2019-08-21 08:14:13

by Denis Efremov

[permalink] [raw]
Subject: [PATCH] lib/memweight.c: optimize by inlining bitmap_weight()

This patch inlines bitmap_weight() call. Thus, removing the BUG_ON,
and 'longs to bits -> bits to longs' conversion by directly calling
hweight_long().

./scripts/bloat-o-meter lib/memweight.o.old lib/memweight.o.new
add/remove: 0/0 grow/shrink: 0/1 up/down: 0/-10 (-10)
Function old new delta
memweight 162 152 -10

Co-developed-by: Erdem Tumurov <[email protected]>
Co-developed-by: Vladimir Shelekhov <[email protected]>
Signed-off-by: Erdem Tumurov <[email protected]>
Signed-off-by: Vladimir Shelekhov <[email protected]>
Signed-off-by: Denis Efremov <[email protected]>
---
lib/memweight.c | 10 ++++++----
1 file changed, 6 insertions(+), 4 deletions(-)
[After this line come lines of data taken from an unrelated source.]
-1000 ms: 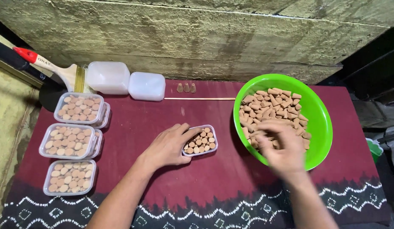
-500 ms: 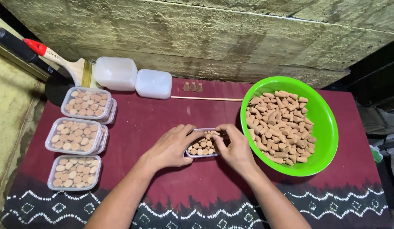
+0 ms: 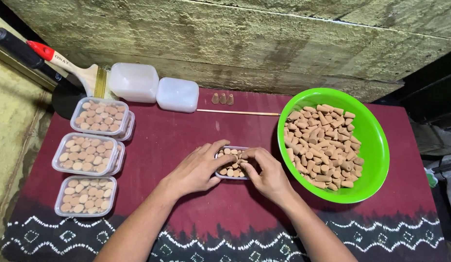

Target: Sorting and packing incense cones from a large bowl into smaller plastic containers.

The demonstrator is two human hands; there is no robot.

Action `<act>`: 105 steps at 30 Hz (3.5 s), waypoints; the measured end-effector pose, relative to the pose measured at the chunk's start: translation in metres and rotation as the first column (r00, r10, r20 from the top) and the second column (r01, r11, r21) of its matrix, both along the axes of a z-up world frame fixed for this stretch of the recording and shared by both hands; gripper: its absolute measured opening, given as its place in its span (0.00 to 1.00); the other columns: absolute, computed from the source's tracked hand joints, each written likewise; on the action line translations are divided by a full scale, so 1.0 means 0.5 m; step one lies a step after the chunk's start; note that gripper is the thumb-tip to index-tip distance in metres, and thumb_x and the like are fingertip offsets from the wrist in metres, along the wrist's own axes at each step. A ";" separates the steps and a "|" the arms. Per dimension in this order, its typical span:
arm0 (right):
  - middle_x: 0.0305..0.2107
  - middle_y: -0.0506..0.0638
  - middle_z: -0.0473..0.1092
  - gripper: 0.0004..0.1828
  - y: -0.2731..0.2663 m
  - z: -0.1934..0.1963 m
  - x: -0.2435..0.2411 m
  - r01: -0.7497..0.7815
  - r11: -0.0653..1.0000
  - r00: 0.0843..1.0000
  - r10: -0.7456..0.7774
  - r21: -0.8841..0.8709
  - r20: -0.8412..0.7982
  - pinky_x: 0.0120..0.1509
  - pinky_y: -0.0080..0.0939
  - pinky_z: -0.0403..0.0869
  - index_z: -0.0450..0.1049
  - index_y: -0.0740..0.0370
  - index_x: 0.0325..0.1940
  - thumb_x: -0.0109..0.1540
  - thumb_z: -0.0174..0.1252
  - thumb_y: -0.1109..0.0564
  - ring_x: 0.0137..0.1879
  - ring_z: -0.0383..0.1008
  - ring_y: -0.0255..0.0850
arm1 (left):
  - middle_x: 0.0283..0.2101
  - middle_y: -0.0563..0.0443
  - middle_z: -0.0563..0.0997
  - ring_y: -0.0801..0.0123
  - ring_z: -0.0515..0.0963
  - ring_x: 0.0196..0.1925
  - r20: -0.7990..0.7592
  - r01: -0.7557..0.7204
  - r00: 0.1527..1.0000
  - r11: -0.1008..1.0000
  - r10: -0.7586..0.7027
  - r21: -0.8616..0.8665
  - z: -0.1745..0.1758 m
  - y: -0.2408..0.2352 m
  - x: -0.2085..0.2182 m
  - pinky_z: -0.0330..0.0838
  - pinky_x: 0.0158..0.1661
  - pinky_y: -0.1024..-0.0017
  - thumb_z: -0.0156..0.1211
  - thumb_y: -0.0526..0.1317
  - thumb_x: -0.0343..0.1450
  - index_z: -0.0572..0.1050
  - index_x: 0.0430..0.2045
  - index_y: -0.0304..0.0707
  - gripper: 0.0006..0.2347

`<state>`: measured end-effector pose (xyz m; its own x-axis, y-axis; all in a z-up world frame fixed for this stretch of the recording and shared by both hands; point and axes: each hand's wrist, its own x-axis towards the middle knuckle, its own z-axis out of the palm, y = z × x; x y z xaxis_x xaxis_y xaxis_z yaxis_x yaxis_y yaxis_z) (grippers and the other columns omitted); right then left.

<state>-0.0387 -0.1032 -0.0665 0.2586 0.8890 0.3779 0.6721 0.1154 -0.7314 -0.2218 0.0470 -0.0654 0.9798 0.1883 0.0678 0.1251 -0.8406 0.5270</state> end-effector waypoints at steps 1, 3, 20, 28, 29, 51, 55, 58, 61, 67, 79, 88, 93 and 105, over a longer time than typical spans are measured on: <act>0.35 0.52 0.79 0.07 -0.002 -0.002 0.003 -0.002 1.000 1.000 0.002 -0.001 0.001 0.48 0.48 0.80 0.78 0.58 0.43 0.60 0.65 0.61 0.43 0.82 0.51 | 0.64 0.38 0.64 0.36 0.75 0.52 0.001 -0.002 1.000 1.000 0.002 -0.001 0.006 -0.003 -0.001 0.73 0.48 0.49 0.65 0.37 0.62 0.72 0.54 0.46 0.23; 0.37 0.53 0.79 0.08 -0.007 -0.007 0.010 -0.010 1.000 1.000 0.010 -0.019 0.006 0.51 0.50 0.79 0.78 0.60 0.44 0.61 0.65 0.61 0.45 0.81 0.52 | 0.68 0.39 0.61 0.37 0.75 0.54 -0.002 -0.002 1.000 0.999 0.002 0.032 0.017 -0.008 -0.001 0.72 0.47 0.49 0.63 0.35 0.64 0.72 0.53 0.48 0.22; 0.36 0.54 0.77 0.06 0.011 -0.055 0.019 0.193 0.976 0.981 -0.189 0.099 -0.049 0.39 0.41 0.81 0.76 0.62 0.43 0.63 0.63 0.63 0.39 0.80 0.48 | 0.67 0.41 0.65 0.40 0.76 0.57 0.048 -0.027 0.998 1.000 0.027 0.001 0.013 -0.004 -0.001 0.72 0.46 0.51 0.59 0.32 0.67 0.69 0.57 0.49 0.22; 0.35 0.52 0.77 0.06 0.019 -0.047 0.014 0.186 0.979 0.982 -0.187 0.083 0.000 0.38 0.41 0.81 0.77 0.61 0.43 0.63 0.64 0.61 0.37 0.80 0.47 | 0.68 0.39 0.62 0.37 0.75 0.54 0.046 -0.007 0.999 1.000 0.008 -0.005 0.019 -0.007 0.011 0.73 0.48 0.48 0.60 0.31 0.62 0.67 0.61 0.45 0.28; 0.34 0.52 0.77 0.06 0.021 -0.043 0.012 0.176 0.981 0.984 -0.179 0.080 0.021 0.38 0.42 0.81 0.77 0.61 0.43 0.62 0.64 0.61 0.38 0.80 0.48 | 0.67 0.38 0.62 0.36 0.75 0.54 0.040 -0.007 0.999 1.000 0.008 -0.021 0.017 -0.007 0.011 0.73 0.47 0.47 0.60 0.30 0.62 0.67 0.61 0.44 0.29; 0.35 0.49 0.75 0.02 0.035 -0.054 0.028 -0.054 0.996 0.952 0.030 0.070 0.303 0.50 0.47 0.79 0.74 0.57 0.39 0.64 0.61 0.62 0.43 0.79 0.48 | 0.64 0.30 0.71 0.38 0.72 0.63 0.026 -0.067 0.996 0.940 0.080 -0.335 -0.004 0.020 -0.002 0.64 0.63 0.45 0.69 0.34 0.62 0.49 0.74 0.39 0.43; 0.40 0.49 0.74 0.01 0.031 -0.027 0.022 -0.039 0.998 0.952 0.023 0.046 0.305 0.50 0.49 0.79 0.73 0.58 0.40 0.65 0.58 0.62 0.46 0.79 0.49 | 0.62 0.30 0.73 0.40 0.74 0.61 0.019 -0.074 0.996 0.944 0.085 -0.322 -0.027 0.031 0.001 0.65 0.61 0.46 0.67 0.34 0.62 0.50 0.74 0.38 0.42; 0.38 0.53 0.71 0.03 0.030 -0.026 0.029 -0.077 0.997 0.964 0.069 0.022 0.257 0.48 0.53 0.78 0.72 0.59 0.39 0.64 0.57 0.64 0.44 0.77 0.55 | 0.60 0.31 0.75 0.42 0.75 0.59 0.008 -0.079 0.996 0.939 0.086 -0.336 -0.030 0.035 0.001 0.67 0.59 0.49 0.69 0.35 0.62 0.52 0.72 0.35 0.42; 0.38 0.51 0.71 0.03 0.034 -0.032 0.035 -0.102 0.994 0.956 0.091 0.025 0.280 0.50 0.50 0.78 0.71 0.58 0.37 0.65 0.56 0.64 0.45 0.77 0.53 | 0.61 0.32 0.75 0.42 0.75 0.59 0.020 -0.073 0.996 0.938 0.085 -0.338 -0.037 0.038 0.000 0.68 0.58 0.48 0.69 0.34 0.61 0.55 0.72 0.36 0.41; 0.34 0.49 0.71 0.04 0.038 -0.062 0.048 -0.052 0.997 0.926 0.025 0.062 0.376 0.49 0.47 0.78 0.72 0.56 0.37 0.63 0.62 0.60 0.42 0.77 0.50 | 0.59 0.35 0.77 0.44 0.75 0.59 0.023 -0.075 0.996 0.941 0.088 -0.331 -0.033 0.038 -0.001 0.69 0.58 0.49 0.71 0.36 0.61 0.59 0.69 0.36 0.39; 0.36 0.51 0.68 0.03 0.044 -0.042 0.050 -0.211 0.976 0.898 0.169 0.061 0.405 0.50 0.50 0.75 0.69 0.58 0.38 0.66 0.52 0.62 0.45 0.74 0.54 | 0.56 0.36 0.78 0.44 0.76 0.58 0.062 -0.060 0.995 0.945 0.084 -0.321 -0.017 0.033 0.010 0.68 0.58 0.48 0.71 0.38 0.60 0.62 0.67 0.40 0.37; 0.36 0.51 0.72 0.09 0.039 -0.071 0.057 -0.031 0.996 0.918 -0.006 0.087 0.396 0.51 0.51 0.76 0.79 0.53 0.47 0.64 0.60 0.55 0.46 0.76 0.52 | 0.60 0.33 0.76 0.42 0.74 0.61 0.060 -0.070 0.994 0.947 0.093 -0.313 0.004 0.028 0.005 0.67 0.59 0.48 0.71 0.39 0.58 0.61 0.67 0.36 0.39; 0.37 0.51 0.74 0.11 0.040 -0.054 0.048 -0.130 0.988 0.941 0.098 0.079 0.324 0.52 0.52 0.77 0.77 0.56 0.49 0.62 0.60 0.61 0.47 0.77 0.53 | 0.61 0.35 0.75 0.45 0.74 0.63 0.060 -0.059 0.995 0.939 0.084 -0.339 -0.009 0.023 0.004 0.66 0.61 0.50 0.70 0.39 0.59 0.60 0.68 0.37 0.39; 0.40 0.53 0.76 0.08 0.029 -0.043 0.049 -0.054 0.969 0.998 0.057 0.243 -0.005 0.52 0.48 0.77 0.79 0.61 0.46 0.62 0.61 0.63 0.47 0.79 0.50 | 0.56 0.35 0.76 0.39 0.76 0.59 0.187 -0.057 0.974 0.938 0.127 -0.341 -0.024 0.025 0.002 0.71 0.57 0.47 0.68 0.33 0.56 0.63 0.64 0.39 0.36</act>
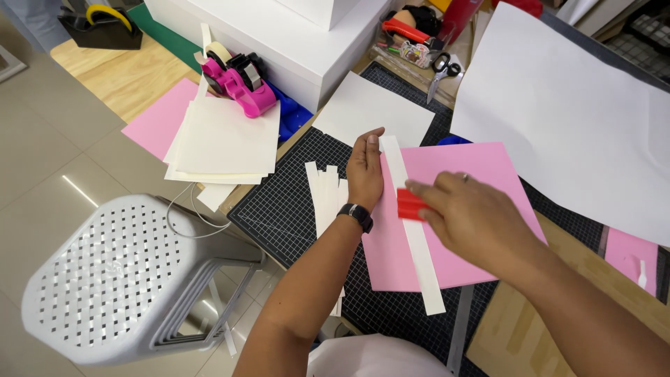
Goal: The person applies adhesive to a white paper strip using a roller, then places the strip onto a pink sheet. They smooth the strip with a red plastic card and use a metal ruler to press the edges. The process is repeated for another strip.
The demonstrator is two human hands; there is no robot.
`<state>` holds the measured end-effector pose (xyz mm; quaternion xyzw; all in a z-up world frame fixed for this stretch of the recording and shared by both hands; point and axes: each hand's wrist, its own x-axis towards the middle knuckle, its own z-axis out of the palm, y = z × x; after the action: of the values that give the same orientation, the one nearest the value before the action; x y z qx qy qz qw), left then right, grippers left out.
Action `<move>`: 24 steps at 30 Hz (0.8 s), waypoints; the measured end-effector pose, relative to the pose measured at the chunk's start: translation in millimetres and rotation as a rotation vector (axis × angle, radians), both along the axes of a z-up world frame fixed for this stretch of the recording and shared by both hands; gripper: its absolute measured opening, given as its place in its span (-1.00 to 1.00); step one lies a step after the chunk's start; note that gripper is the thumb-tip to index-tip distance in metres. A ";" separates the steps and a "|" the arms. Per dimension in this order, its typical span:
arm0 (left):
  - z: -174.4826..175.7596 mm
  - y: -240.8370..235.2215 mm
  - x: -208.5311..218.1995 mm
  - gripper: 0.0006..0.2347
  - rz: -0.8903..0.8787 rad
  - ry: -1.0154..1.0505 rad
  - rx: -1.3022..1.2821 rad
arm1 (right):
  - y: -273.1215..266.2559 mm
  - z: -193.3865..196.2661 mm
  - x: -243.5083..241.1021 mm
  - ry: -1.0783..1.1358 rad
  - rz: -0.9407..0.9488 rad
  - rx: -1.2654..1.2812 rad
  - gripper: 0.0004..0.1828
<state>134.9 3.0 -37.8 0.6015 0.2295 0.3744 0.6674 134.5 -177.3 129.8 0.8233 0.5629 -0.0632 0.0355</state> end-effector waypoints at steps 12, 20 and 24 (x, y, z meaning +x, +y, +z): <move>8.4 -2.3 1.2 -0.69 0.030 -0.021 -0.045 | -25.4 -5.6 -16.7 0.067 -0.003 0.050 -0.46; 5.5 -1.4 2.5 -0.68 0.022 -0.013 -0.034 | -32.0 -4.8 -20.1 0.037 0.047 0.141 -0.47; 6.8 -1.1 0.5 -0.68 0.035 -0.009 -0.019 | -32.0 -7.4 -38.4 0.062 0.120 -0.013 -0.51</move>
<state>135.4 1.9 -31.0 0.5896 0.2406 0.3865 0.6672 96.1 -209.3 122.4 0.7854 0.6118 -0.0901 0.0269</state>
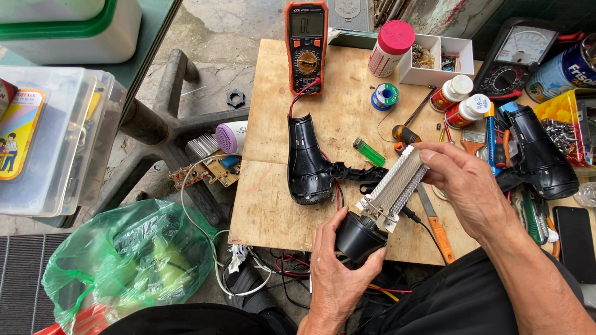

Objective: The person disassembles a black hairdryer, removes the internal heating element, and then reassembles the device by inserting the element back into the housing and reconnecting the power cord.

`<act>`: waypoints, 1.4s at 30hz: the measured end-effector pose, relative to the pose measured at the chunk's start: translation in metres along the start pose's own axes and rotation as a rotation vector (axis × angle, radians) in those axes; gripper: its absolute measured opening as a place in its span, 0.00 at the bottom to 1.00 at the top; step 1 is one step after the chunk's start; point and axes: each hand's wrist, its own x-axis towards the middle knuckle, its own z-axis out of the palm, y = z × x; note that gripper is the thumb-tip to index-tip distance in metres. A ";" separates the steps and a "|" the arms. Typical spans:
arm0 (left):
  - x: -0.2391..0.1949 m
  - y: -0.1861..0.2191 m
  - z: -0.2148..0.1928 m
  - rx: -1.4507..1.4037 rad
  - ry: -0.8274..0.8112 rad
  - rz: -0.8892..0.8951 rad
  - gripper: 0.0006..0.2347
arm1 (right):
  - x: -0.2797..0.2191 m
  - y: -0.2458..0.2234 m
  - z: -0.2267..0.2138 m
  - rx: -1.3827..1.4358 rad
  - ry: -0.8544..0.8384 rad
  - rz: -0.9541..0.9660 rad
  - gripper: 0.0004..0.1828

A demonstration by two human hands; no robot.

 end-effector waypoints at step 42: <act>0.013 0.013 -0.006 -0.461 -0.156 -0.792 0.33 | -0.007 -0.015 0.021 -0.511 0.101 -0.044 0.19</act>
diff --git a/lib/memweight.c b/lib/memweight.c
index 94dd72ccaa7f..f050b2b4c5e2 100644
--- a/lib/memweight.c
+++ b/lib/memweight.c
@@ -20,11 +20,13 @@ size_t memweight(const void *ptr, size_t bytes)

longs = bytes / sizeof(long);
if (longs) {
- BUG_ON(longs >= INT_MAX / BITS_PER_LONG);
- ret += bitmap_weight((unsigned long *)bitmap,
- longs * BITS_PER_LONG);
+ const unsigned long *bitmap_long =
+ (const unsigned long *)bitmap;
+
bytes -= longs * sizeof(long);
- bitmap += longs * sizeof(long);
+ for (; longs > 0; longs--, bitmap_long++)
+ ret += hweight_long(*bitmap_long);
+ bitmap = (const unsigned char *)bitmap_long;
}
/*
* The reason that this last loop is distinct from the preceding
--
2.21.0


2019-08-22 05:11:38

by Andrew Morton

[permalink] [raw]
Subject: Re: [PATCH] lib/memweight.c: optimize by inlining bitmap_weight()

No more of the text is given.